Ensemble Predicate Decoding for Unbiased Scene Graph Generation
- URL: http://arxiv.org/abs/2408.14187v1
- Date: Mon, 26 Aug 2024 11:24:13 GMT
- Title: Ensemble Predicate Decoding for Unbiased Scene Graph Generation
- Authors: Jiasong Feng, Lichun Wang, Hongbo Xu, Kai Xu, Baocai Yin,
- Abstract summary: Scene Graph Generation (SGG) aims to generate a comprehensive graphical representation that captures semantic information of a given scenario.
The model's performance in predicting more fine-grained predicates is hindered by a significant predicate bias.
This paper proposes Ensemble Predicate Decoding (EPD), which employs multiple decoders to attain unbiased scene graph generation.

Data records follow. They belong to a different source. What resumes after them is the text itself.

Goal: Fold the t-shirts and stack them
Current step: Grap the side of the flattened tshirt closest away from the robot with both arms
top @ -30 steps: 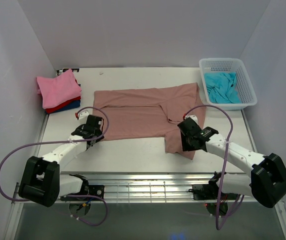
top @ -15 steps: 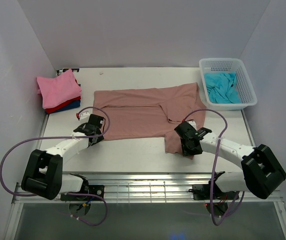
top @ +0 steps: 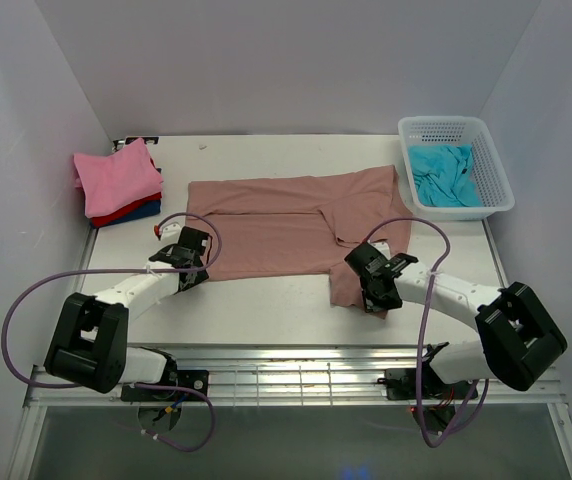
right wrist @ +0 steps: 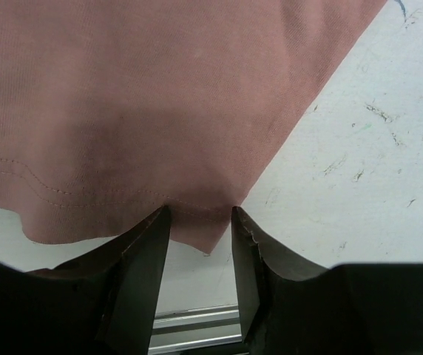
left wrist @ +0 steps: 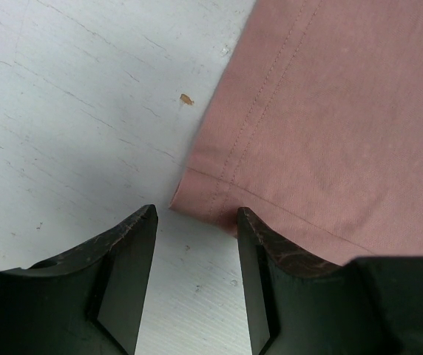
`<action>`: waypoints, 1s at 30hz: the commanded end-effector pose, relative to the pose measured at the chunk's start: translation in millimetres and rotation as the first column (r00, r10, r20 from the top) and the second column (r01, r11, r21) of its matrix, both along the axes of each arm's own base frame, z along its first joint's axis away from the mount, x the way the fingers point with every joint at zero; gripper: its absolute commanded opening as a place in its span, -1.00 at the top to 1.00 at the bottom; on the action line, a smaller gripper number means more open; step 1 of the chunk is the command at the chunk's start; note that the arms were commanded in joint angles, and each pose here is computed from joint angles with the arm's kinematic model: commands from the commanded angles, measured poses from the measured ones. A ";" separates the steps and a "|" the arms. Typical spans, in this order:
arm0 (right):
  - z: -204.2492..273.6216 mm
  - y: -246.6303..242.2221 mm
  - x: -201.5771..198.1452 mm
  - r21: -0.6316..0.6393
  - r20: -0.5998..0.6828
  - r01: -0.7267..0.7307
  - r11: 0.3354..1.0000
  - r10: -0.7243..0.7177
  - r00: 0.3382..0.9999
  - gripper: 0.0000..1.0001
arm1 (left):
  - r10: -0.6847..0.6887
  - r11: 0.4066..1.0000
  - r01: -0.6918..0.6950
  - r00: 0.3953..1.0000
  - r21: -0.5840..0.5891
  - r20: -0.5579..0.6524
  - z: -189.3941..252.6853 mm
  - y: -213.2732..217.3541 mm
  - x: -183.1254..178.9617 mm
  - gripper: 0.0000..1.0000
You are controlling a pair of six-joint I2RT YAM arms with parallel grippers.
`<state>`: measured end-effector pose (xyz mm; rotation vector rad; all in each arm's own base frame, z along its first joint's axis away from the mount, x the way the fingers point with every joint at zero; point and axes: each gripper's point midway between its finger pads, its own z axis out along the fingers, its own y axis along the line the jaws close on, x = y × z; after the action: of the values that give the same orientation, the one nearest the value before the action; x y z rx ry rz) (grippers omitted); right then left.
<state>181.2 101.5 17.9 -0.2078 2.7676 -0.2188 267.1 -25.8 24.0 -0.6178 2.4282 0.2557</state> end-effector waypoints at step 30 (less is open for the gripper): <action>-19.1 -6.5 -37.2 0.102 -0.030 0.147 0.984 -0.145 0.989 -0.41 | -0.031 0.998 0.034 0.997 -0.050 0.075 15.8 -11.5 13.2 -0.17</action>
<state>171.9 111.3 16.8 -0.0166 2.7181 -0.0374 268.6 -30.8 24.8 -0.6043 2.4353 0.2198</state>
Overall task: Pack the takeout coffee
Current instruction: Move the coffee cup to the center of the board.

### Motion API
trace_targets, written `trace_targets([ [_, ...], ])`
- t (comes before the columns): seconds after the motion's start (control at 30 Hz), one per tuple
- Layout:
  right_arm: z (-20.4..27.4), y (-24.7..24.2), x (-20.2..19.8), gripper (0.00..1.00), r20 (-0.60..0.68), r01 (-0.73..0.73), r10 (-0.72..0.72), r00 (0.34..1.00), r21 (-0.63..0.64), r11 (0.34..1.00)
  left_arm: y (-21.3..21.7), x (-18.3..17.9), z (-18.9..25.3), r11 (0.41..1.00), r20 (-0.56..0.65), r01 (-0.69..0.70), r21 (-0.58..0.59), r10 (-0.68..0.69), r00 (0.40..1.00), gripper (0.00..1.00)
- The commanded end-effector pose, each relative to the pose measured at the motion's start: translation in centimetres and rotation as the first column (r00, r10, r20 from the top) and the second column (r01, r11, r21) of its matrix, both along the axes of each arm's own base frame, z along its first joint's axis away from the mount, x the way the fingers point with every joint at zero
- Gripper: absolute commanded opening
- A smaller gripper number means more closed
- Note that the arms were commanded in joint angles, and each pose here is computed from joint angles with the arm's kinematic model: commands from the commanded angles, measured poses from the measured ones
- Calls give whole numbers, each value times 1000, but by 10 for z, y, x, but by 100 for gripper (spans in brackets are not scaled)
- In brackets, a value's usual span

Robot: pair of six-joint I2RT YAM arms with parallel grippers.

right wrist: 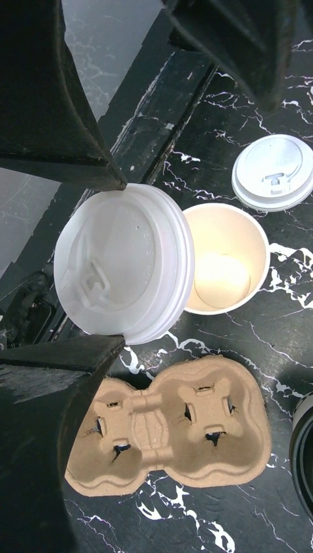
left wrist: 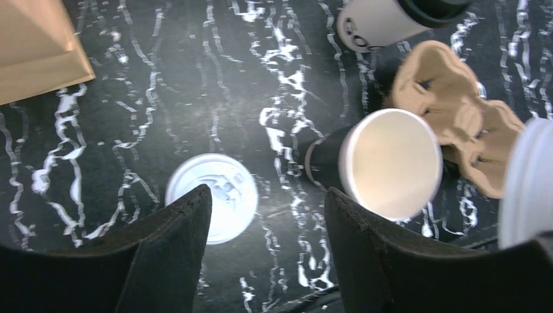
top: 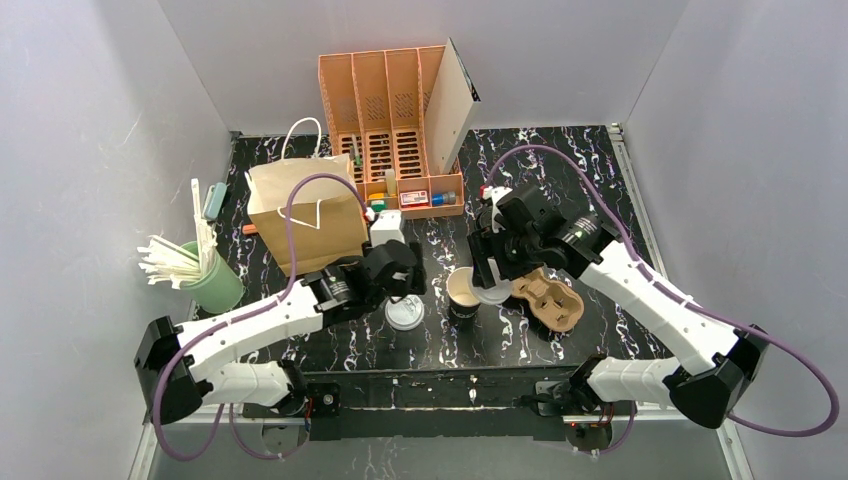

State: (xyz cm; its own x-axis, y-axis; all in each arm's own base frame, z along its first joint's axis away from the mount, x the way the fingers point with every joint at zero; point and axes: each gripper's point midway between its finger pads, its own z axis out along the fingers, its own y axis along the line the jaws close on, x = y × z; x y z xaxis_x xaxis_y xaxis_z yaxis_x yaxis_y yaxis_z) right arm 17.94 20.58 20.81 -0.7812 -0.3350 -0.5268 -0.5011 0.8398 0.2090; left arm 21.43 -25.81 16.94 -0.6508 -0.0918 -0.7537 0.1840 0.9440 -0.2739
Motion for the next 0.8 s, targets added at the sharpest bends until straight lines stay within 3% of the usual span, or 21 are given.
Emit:
trace_targets([
  [0.0, 11, 7, 5, 68, 4, -11, 11, 1000, 11, 1000, 24, 8, -12, 1000, -31, 22, 2, -22, 999, 66],
  [0.17, 11, 7, 10, 68, 5, -8, 8, 1000, -15, 1000, 25, 4, -13, 990, -32, 116, -85, -119, 992, 75],
  [0.37, 7, 6, 11, 68, 14, -9, 10, 1000, -26, 1000, 30, -1, -7, 976, 28, 189, -109, -187, 982, 85],
  [0.47, 6, 3, 5, 68, 4, -21, 21, 1000, -21, 1000, 29, -6, -4, 963, 63, 245, -112, -240, 969, 98],
  [0.77, 24, -5, 0, 68, 81, -37, 36, 996, 13, 999, 33, -7, -4, 950, 171, 287, -118, -266, 949, 98],
])
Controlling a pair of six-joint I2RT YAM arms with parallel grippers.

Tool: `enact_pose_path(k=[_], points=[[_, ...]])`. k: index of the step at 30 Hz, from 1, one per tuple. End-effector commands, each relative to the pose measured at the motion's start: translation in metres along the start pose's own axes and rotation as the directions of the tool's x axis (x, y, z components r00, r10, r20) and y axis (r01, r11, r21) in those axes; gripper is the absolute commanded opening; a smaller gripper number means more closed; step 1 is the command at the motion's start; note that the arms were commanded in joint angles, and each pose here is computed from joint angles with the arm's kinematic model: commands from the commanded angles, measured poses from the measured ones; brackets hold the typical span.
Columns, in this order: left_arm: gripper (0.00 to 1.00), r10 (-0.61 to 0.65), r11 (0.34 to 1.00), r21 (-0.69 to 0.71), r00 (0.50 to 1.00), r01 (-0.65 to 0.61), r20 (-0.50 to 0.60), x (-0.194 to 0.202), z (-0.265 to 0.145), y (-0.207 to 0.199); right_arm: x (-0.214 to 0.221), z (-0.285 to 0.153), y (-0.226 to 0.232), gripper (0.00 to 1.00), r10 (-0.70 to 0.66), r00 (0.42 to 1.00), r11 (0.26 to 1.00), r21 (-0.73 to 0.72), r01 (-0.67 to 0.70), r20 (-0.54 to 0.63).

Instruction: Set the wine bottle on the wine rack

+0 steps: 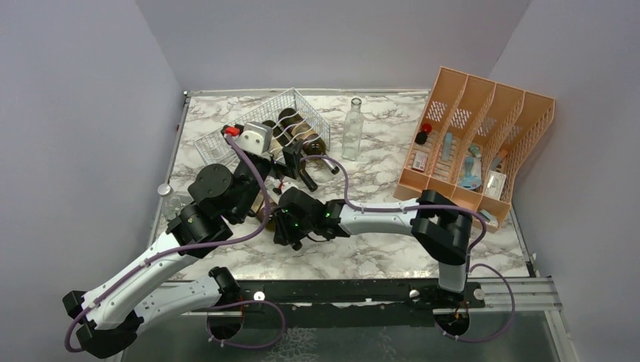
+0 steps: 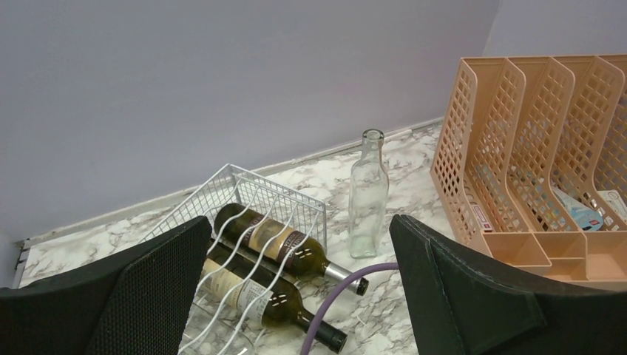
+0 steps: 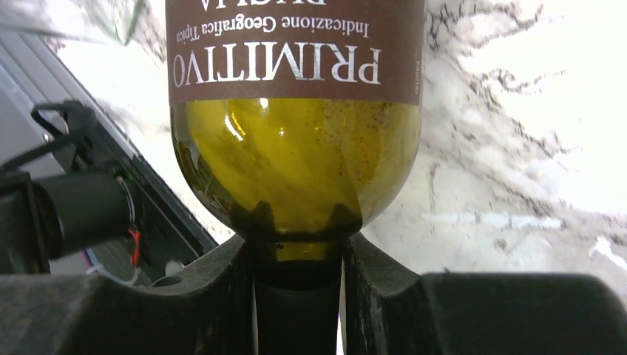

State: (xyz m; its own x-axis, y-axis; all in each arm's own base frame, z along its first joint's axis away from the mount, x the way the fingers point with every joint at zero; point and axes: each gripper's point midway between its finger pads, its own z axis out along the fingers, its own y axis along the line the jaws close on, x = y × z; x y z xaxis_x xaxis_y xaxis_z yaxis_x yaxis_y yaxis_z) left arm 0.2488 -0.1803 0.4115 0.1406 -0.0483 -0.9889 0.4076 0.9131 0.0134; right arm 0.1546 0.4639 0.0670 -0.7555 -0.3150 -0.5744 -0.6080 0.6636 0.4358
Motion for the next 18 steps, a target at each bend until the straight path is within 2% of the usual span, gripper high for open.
enact_pose_path(k=[1, 8, 18], points=[[0.99, -0.029, 0.999, 0.025, 0.999, 0.028, 0.029, -0.009, -0.004, -0.002, -0.068, 0.007, 0.034, 0.01, 0.055, 0.976, 0.997, -0.070, -0.042, 0.209], [0.99, -0.028, 1.000, 0.011, 0.999, 0.028, 0.036, -0.012, -0.007, 0.002, -0.091, 0.028, 0.040, 0.01, 0.008, 0.970, 0.999, -0.045, 0.003, 0.245], [0.99, -0.022, 1.000, -0.015, 0.999, 0.023, 0.038, -0.013, -0.009, 0.008, -0.120, 0.061, 0.040, 0.11, -0.004, 0.965, 1.000, -0.020, 0.010, 0.263]])
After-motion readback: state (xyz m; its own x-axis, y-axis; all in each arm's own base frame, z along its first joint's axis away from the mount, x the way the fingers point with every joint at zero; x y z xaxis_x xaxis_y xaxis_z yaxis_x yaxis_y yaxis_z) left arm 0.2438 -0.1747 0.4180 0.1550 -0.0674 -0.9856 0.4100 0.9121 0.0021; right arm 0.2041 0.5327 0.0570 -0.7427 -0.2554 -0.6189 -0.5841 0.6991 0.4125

- Score: 40.01591739856469
- License: http://creativecommons.org/licenses/by/4.0/
- Abstract: Scene Graph Generation (SGG) aims to generate a comprehensive graphical representation that accurately captures the semantic information of a given scenario. However, the SGG model's performance in predicting more fine-grained predicates is hindered by a significant predicate bias. According to existing works, the long-tail distribution of predicates in training data results in the biased scene graph. However, the semantic overlap between predicate categories makes predicate prediction difficult, and there is a significant difference in the sample size of semantically similar predicates, making the predicate prediction more difficult. Therefore, higher requirements are placed on the discriminative ability of the model. In order to address this problem, this paper proposes Ensemble Predicate Decoding (EPD), which employs multiple decoders to attain unbiased scene graph generation. Two auxiliary decoders trained on lower-frequency predicates are used to improve the discriminative ability of the model. Extensive experiments are conducted on the VG, and the experiment results show that EPD enhances the model's representation capability for predicates. In addition, we find that our approach ensures a relatively superior predictive capability for more frequent predicates compared to previous unbiased SGG methods.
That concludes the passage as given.